Crypto Exchange Compliance in Thailand: Rules, Risks, and What You Need to Know
When it comes to crypto exchange compliance Thailand, the set of legal and operational rules that cryptocurrency platforms must follow to operate legally in Thailand. Also known as Thailand crypto regulations, it’s no longer optional—exchanges must be licensed by the SEC Thailand or face shutdowns, fines, or criminal charges. This isn’t just about paperwork. If you’re trading, holding, or investing in crypto in Thailand, these rules directly affect your wallet.
Thailand’s approach is one of the strictest in Southeast Asia. The Securities and Exchange Commission of Thailand, the government body that regulates all crypto trading platforms and asset offerings in the country. Also known as SEC Thailand, it requires every exchange to register, verify user identities (KYC), report transactions, and hold customer funds in segregated accounts. Unlicensed platforms? They’re blocked. No warnings. No grace periods. The government actively filters traffic and shuts down websites within hours of detection. Even if you use a VPN, your bank account can be frozen if you’re linked to an unregistered exchange.
Then there’s the crypto tax Thailand, the 15% capital gains tax applied to all crypto profits, regardless of whether you convert to fiat or trade between coins. Also known as Thailand crypto tax rules, it’s enforced through mandatory reporting from licensed exchanges and cross-checks with bank records. You can’t avoid it by using offshore platforms. The Thai Revenue Department tracks on-chain activity and has partnered with international tax agencies. If you made $5,000 in profit from trading BNB to SOL last year? You owe tax. No exceptions.
And it’s not just about exchanges and taxes. The crypto legal Thailand, the full legal framework governing digital assets, including anti-money laundering laws, investor protections, and penalties for fraud. Also known as Thailand digital asset law, it treats crypto as a financial instrument—not currency—meaning it’s subject to the same oversight as stocks or bonds. That means if you run a P2P trading group, offer staking rewards, or promote a new token, you could be breaking the law without even knowing it.
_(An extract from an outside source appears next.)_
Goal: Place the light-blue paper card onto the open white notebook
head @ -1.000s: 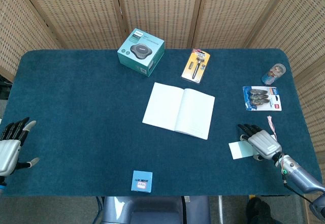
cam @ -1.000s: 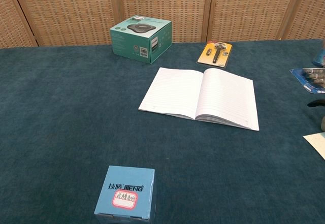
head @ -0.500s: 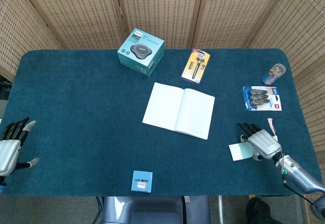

What does this mean for you? If you’re using a Thai-based exchange like Bitkub or Zipmex, you’re covered—they’re licensed and compliant. But if you’re using Binance, Kraken, or any offshore platform without KYC, you’re playing with fire. The government doesn’t care if you think it’s ‘private’ or ‘decentralized.’ If it’s happening from Thailand, it’s regulated. And they’re watching.
This page pulls together real cases, updated rules, and practical advice from people who’ve been caught in the crosshairs. You’ll find reviews of exchanges that are still legal, breakdowns of tax reporting steps, and warnings about scams pretending to be compliant. No fluff. No guesswork. Just what you need to stay on the right side of the law in Thailand in 2025.